(Records supplied)

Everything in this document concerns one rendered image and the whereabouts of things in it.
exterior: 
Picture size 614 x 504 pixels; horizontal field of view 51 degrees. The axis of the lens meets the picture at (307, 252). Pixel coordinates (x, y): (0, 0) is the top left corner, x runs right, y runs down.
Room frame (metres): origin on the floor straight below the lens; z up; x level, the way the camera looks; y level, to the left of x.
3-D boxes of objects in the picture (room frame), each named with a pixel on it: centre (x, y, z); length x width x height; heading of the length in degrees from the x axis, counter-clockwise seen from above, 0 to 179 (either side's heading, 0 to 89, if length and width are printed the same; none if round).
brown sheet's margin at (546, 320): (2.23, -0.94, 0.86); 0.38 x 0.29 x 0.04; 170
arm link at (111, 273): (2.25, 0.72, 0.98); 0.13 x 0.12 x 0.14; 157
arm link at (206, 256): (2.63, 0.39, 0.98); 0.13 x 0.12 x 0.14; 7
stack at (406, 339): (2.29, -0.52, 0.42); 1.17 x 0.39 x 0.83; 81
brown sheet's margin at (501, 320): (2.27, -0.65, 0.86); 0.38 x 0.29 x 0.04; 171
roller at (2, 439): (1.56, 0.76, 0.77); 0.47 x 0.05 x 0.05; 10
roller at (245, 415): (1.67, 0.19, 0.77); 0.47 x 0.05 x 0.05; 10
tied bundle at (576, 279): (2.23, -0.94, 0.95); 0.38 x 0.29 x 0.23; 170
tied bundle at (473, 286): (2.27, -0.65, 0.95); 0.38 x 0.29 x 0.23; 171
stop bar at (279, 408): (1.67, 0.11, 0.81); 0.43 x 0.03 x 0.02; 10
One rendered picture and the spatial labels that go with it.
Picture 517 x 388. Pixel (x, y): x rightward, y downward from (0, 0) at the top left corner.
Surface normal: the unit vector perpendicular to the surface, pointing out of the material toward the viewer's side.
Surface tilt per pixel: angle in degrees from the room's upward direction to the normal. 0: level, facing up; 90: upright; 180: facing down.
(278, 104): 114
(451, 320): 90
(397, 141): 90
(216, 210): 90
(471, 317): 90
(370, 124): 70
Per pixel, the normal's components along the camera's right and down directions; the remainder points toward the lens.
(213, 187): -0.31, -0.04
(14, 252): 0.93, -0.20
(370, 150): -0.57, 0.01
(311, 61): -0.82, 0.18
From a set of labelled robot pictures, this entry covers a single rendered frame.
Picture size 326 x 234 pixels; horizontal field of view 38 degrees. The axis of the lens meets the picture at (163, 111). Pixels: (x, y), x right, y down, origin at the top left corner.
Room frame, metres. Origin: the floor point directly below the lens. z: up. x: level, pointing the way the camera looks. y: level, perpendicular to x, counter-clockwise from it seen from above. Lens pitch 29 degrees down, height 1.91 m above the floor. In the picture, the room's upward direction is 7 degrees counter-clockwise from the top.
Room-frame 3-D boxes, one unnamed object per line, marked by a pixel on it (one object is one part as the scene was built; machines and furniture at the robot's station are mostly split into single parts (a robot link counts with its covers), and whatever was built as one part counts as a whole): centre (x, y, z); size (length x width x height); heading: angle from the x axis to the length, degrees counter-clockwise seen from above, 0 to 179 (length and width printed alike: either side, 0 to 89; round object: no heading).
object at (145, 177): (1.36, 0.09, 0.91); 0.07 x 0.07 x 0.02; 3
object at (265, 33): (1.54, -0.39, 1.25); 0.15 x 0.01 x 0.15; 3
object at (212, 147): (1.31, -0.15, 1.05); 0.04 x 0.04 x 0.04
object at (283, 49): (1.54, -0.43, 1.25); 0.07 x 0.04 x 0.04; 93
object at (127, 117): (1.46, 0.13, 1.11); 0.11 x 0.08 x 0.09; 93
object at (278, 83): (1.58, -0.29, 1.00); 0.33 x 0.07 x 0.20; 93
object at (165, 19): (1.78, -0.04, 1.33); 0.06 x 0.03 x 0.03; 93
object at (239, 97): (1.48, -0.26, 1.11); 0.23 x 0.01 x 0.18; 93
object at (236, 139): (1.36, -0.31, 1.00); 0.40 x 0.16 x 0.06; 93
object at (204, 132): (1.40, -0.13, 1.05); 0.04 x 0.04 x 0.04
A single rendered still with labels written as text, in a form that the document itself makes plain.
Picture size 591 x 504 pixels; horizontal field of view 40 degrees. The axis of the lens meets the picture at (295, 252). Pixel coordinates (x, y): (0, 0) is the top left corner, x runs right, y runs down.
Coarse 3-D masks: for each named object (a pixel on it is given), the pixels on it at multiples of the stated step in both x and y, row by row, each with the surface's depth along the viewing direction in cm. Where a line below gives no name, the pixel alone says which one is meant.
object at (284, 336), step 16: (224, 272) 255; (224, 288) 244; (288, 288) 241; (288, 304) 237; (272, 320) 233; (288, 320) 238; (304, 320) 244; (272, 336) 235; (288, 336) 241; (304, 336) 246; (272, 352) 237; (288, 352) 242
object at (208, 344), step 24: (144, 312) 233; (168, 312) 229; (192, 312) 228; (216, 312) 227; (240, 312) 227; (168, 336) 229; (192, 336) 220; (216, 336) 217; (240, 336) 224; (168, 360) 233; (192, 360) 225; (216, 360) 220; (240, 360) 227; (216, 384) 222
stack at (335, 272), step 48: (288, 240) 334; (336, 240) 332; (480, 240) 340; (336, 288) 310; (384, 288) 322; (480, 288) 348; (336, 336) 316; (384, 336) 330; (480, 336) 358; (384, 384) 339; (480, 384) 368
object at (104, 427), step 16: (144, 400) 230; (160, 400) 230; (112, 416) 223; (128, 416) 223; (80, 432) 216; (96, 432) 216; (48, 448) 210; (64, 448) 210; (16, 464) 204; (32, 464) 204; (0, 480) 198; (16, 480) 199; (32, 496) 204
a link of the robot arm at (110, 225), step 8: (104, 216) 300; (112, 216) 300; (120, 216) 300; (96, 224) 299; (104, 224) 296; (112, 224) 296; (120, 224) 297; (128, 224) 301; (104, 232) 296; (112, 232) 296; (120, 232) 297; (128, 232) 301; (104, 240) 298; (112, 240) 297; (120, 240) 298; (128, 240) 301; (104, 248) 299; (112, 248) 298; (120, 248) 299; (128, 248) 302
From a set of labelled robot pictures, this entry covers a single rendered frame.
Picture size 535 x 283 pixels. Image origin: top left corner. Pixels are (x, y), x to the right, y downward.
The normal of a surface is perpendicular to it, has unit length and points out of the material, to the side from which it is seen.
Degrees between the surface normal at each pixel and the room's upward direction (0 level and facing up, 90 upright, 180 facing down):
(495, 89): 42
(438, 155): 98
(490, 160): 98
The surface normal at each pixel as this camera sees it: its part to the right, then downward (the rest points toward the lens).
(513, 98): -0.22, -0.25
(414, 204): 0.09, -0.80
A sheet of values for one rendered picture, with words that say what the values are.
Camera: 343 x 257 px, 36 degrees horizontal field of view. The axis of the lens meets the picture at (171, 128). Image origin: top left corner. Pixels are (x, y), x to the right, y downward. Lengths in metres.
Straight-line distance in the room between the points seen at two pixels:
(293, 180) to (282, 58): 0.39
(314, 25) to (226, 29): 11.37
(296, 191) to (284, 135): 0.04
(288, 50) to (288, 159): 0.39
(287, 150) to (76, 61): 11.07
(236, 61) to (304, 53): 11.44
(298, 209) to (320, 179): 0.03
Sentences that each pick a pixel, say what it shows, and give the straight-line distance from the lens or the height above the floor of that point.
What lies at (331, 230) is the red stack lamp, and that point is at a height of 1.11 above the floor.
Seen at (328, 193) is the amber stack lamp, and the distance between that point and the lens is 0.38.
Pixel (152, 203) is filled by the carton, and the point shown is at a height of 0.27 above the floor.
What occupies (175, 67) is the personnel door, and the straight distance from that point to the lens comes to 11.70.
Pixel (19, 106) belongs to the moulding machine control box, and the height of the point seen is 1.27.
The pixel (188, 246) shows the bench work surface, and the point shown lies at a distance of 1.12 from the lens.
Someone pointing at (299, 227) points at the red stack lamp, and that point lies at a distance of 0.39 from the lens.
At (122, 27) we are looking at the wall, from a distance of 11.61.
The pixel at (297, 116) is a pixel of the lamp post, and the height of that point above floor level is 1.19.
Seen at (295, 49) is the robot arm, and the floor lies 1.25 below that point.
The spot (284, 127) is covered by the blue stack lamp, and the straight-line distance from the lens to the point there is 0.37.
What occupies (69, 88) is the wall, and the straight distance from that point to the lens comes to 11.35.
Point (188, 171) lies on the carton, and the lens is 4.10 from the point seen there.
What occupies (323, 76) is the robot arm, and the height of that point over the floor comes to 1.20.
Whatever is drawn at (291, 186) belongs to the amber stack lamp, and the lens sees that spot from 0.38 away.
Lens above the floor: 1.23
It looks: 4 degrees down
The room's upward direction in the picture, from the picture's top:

(End Records supplied)

▸ What you need to do
In the listing above, locate the line containing "arm link at (111, 273): (2.25, 0.72, 0.98);" and the line containing "Room frame, metres.". Extract those two lines and every line between them, exactly as written, and only those.

▸ Exercise answer
arm link at (111, 273): (2.25, 0.72, 0.98); 0.13 x 0.12 x 0.14; 157
arm link at (206, 256): (2.63, 0.39, 0.98); 0.13 x 0.12 x 0.14; 7
stack at (406, 339): (2.29, -0.52, 0.42); 1.17 x 0.39 x 0.83; 81
brown sheet's margin at (501, 320): (2.27, -0.65, 0.86); 0.38 x 0.29 x 0.04; 171
roller at (2, 439): (1.56, 0.76, 0.77); 0.47 x 0.05 x 0.05; 10
roller at (245, 415): (1.67, 0.19, 0.77); 0.47 x 0.05 x 0.05; 10
tied bundle at (576, 279): (2.23, -0.94, 0.95); 0.38 x 0.29 x 0.23; 170
tied bundle at (473, 286): (2.27, -0.65, 0.95); 0.38 x 0.29 x 0.23; 171
stop bar at (279, 408): (1.67, 0.11, 0.81); 0.43 x 0.03 x 0.02; 10
One rendered picture and the spatial labels that go with it.
Picture 517 x 388. Pixel (x, y): x rightward, y downward from (0, 0) at the top left corner.
Surface normal: the unit vector perpendicular to the surface, pointing out of the material toward the viewer's side.
Surface tilt per pixel: angle in degrees from the room's upward direction to the normal. 0: level, facing up; 90: upright; 180: facing down.
(278, 104): 114
(451, 320): 90
(397, 141): 90
(216, 210): 90
(471, 317): 90
(370, 124): 70
Per pixel, the normal's components along the camera's right and down directions; the remainder points toward the lens.
(213, 187): -0.31, -0.04
(14, 252): 0.93, -0.20
(370, 150): -0.57, 0.01
(311, 61): -0.82, 0.18
From a set of labelled robot pictures, this entry covers a single rendered frame.
Picture size 326 x 234 pixels; horizontal field of view 38 degrees. The axis of the lens meets the picture at (163, 111). Pixels: (x, y), x right, y down, origin at the top left corner.
Room frame, metres. Origin: the floor point directly below the lens. z: up. x: level, pointing the way the camera looks. y: level, perpendicular to x, counter-clockwise from it seen from above. Lens pitch 29 degrees down, height 1.91 m above the floor. In the picture, the room's upward direction is 7 degrees counter-clockwise from the top.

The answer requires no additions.